Feature engineering:
Creating relevant molecular descriptors (e.g., logP, TPSA, fingerprints).
Feature selection:
Choosing the most informative descriptors for QSAR models.
Generalization:
A model’s ability to predict new molecules, not just training data.
Gradient descent:
Optimization method to update model weights in deep learning.
Hyperparameter tuning:
Optimizing settings like learning rate, number of layers, or trees in Random Forest.
Interpretability:
Understanding why a model predicts a molecule as active/inactive (e.g., SHAP, LIME).
Loss function:
Measures how far predictions are from true values, e.g., RMSE in regression.
Model overfitting:
When a model memorizes training data but fails on new molecules.
Neural networks:
ML models inspired by the brain, used in de novo drug design.
One-hot encoding:
Converting categorical data like SMILES tokens into binary form.
Overfitting:
When a model is too specific to training data and lacks generalization.
Precision & recall:
Metrics to evaluate models predicting bioactivity (e.g., hit discovery).

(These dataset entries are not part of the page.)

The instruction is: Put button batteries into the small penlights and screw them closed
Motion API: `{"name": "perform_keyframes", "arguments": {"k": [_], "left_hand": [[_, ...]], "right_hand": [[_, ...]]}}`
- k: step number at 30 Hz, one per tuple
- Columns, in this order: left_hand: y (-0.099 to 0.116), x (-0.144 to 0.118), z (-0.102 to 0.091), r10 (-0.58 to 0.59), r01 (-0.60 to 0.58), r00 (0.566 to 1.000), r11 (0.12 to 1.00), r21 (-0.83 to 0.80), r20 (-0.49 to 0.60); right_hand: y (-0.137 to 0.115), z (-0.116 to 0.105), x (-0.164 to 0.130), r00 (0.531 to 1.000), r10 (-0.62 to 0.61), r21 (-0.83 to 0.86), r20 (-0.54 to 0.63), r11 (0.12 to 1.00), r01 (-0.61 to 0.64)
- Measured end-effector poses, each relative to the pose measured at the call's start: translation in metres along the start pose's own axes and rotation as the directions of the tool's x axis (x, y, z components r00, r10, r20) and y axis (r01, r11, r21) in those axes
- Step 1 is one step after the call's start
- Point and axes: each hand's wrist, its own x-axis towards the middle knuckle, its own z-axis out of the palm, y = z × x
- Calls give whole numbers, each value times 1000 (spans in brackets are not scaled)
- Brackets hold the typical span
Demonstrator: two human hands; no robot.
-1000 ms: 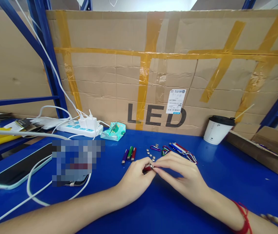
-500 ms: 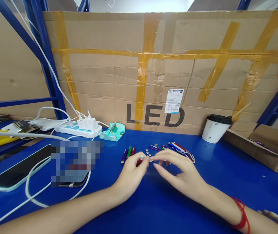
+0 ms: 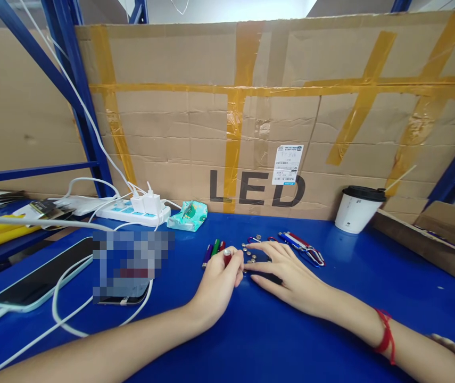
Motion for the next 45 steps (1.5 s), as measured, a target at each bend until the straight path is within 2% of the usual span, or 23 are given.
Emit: {"name": "perform_keyframes", "arguments": {"k": [7, 16, 18, 20, 23, 24, 26, 29, 36, 45], "left_hand": [[-5, -1, -2, 15, -17, 999, 998, 56, 31], [1, -4, -1, 11, -20, 999, 983, 185, 51], [1, -5, -1, 17, -30, 998, 978, 204, 66], [0, -5, -1, 29, -48, 996, 974, 223, 85], [-3, -6, -1, 59, -91, 991, 959, 269, 124], [-4, -6, -1, 75, -115, 986, 950, 290, 146], [-4, -8, -1, 105, -168, 974, 929, 329, 200], [-1, -9, -2, 115, -200, 964, 908, 367, 241], [0, -7, -2, 92, -180, 968, 905, 387, 233], [-2, -8, -2, 76, -160, 971, 913, 375, 228]], "right_hand": [[2, -1, -1, 992, -91, -48, -85, 995, 87], [3, -1, -2, 991, -70, -12, -113, 998, 69], [4, -2, -2, 980, -103, -34, -168, 995, 98], [3, -3, -2, 944, -126, -66, -305, 992, 111], [-2, -6, -3, 819, -103, -72, -565, 995, 75], [-5, -7, -4, 778, -99, -61, -620, 995, 78], [-11, -9, -5, 745, -121, -48, -656, 992, 119], [-18, -8, -6, 759, -168, -47, -629, 983, 178], [-17, -7, -8, 778, -176, -42, -603, 981, 190], [-21, -5, -8, 844, -162, 76, -512, 970, 232]]}}
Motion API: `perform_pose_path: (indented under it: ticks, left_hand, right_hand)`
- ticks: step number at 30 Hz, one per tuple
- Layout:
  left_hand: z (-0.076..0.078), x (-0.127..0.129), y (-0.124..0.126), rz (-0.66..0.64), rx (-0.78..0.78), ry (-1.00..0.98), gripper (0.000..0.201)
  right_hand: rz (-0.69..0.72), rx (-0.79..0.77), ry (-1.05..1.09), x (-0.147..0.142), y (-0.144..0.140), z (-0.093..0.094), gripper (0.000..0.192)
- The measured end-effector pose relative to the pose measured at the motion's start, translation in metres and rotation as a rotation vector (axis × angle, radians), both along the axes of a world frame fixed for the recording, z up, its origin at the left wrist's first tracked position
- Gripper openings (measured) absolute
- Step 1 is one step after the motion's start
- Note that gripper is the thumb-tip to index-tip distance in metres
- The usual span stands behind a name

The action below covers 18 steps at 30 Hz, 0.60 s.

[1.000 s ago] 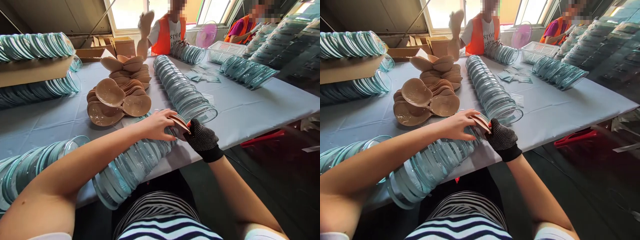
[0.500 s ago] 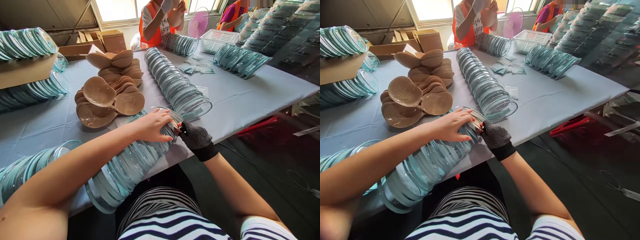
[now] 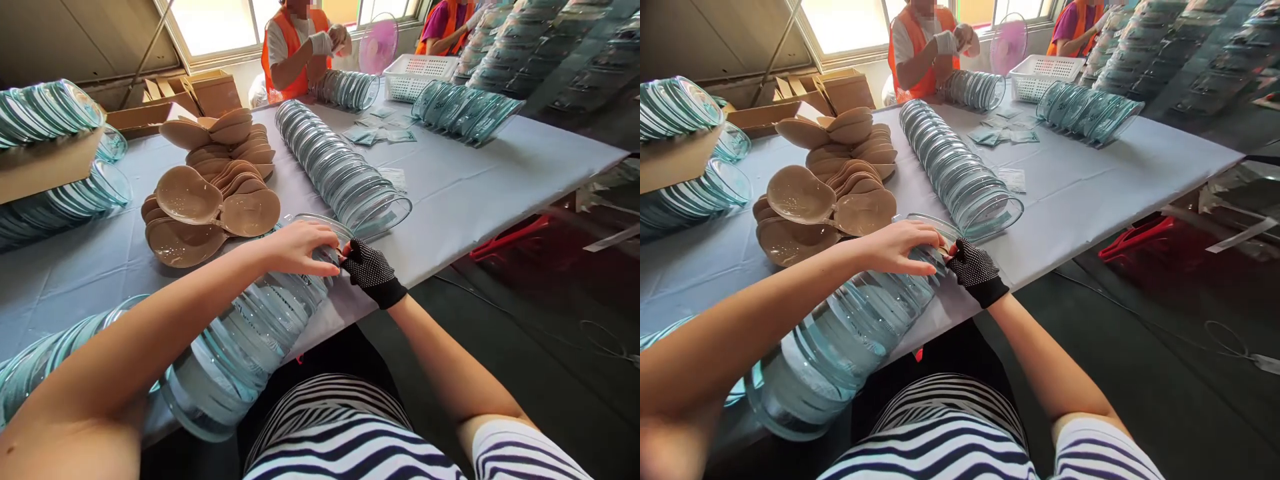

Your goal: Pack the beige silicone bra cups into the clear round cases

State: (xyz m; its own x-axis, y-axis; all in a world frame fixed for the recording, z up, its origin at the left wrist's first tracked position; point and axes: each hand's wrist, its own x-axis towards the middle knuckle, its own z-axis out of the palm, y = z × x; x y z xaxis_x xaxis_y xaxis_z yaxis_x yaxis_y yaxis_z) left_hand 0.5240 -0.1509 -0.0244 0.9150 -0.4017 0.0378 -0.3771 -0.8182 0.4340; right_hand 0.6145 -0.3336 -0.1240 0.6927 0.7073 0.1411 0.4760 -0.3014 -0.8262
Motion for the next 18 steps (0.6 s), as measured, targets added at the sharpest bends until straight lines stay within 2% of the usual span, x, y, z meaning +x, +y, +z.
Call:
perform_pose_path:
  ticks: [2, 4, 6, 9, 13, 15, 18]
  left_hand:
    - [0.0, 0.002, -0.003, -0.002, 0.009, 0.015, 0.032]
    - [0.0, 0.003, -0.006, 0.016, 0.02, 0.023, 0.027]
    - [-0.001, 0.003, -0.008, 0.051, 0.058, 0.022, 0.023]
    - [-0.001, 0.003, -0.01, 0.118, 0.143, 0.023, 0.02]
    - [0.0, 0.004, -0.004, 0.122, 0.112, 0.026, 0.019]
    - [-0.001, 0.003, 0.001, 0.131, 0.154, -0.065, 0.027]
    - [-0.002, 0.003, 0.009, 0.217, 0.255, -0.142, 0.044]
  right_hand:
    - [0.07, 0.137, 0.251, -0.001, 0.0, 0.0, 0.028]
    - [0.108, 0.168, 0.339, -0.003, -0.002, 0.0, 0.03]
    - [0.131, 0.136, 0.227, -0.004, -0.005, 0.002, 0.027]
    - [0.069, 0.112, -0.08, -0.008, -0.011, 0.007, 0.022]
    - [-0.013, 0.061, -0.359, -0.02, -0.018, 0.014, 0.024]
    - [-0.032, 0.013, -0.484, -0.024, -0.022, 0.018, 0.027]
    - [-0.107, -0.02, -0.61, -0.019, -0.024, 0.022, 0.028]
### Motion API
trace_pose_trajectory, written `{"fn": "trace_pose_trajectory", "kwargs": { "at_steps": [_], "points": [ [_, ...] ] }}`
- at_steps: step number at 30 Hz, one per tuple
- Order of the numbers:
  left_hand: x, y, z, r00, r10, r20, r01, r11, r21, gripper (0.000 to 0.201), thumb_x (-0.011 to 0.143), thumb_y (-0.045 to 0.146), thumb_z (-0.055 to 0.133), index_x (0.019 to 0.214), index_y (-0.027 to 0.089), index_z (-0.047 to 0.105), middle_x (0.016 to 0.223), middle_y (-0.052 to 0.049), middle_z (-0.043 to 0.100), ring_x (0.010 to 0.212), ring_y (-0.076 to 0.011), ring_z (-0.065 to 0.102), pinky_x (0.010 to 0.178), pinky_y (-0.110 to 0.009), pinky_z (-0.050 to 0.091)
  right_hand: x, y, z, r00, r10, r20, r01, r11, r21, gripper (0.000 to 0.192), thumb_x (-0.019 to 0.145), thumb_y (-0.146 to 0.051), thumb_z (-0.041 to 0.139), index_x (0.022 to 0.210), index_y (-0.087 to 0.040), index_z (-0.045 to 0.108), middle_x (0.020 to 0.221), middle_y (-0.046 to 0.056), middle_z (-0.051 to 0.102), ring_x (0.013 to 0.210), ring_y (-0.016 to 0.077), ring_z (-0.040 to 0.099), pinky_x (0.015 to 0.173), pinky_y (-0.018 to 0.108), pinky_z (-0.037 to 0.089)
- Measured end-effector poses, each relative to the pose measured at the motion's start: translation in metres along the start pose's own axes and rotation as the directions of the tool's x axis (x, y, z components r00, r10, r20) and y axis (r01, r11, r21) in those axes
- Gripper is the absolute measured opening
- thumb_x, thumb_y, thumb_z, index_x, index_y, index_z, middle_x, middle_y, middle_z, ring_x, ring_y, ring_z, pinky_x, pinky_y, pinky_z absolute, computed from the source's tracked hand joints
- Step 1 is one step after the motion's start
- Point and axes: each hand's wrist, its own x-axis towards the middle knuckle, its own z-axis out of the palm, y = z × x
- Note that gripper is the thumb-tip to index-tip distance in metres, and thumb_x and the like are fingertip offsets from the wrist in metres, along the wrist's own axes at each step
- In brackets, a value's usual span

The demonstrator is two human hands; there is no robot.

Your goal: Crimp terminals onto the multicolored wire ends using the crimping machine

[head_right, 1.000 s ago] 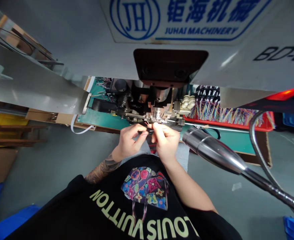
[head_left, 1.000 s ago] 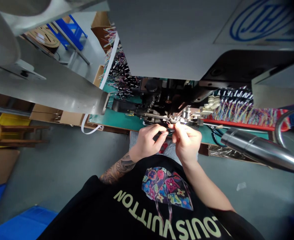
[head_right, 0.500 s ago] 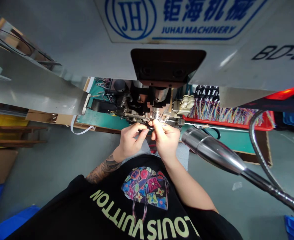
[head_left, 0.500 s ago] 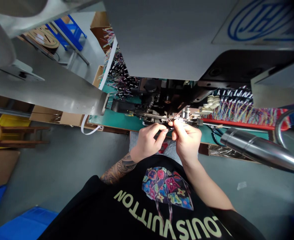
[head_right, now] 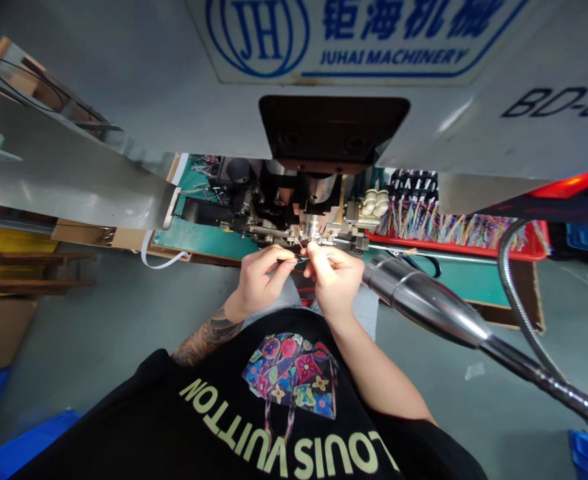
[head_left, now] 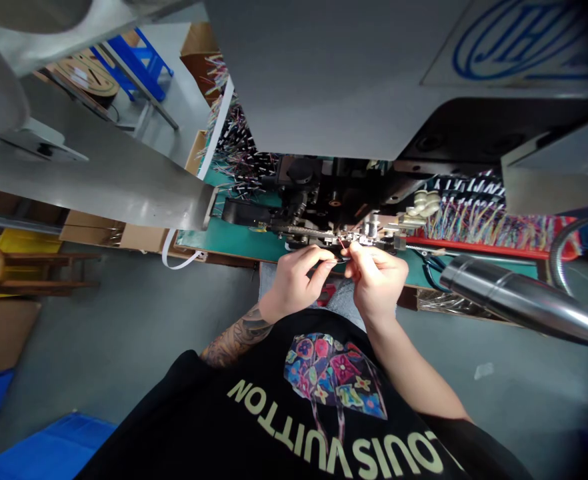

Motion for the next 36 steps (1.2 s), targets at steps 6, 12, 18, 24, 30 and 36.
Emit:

QSAR (Quantitative Structure-Activity Relationship):
ML models predicting molecular bioactivity from descriptors.
Regularization:
Methods like L1/L2 to prevent overfitting in QSAR models.
ROC-AUC:
Metric evaluating a model’s ability to separate actives/inactives.
SMILES (Simplified Molecular Input Line Entry System):
Text-based molecular representation.
Supervised learning:
Training models with labeled data (e.g., binding affinity prediction).
Unsupervised learning:
Finding patterns in unlabeled molecular datasets (e.g., clustering).
Validation set:
Data used to tune the model before final testing.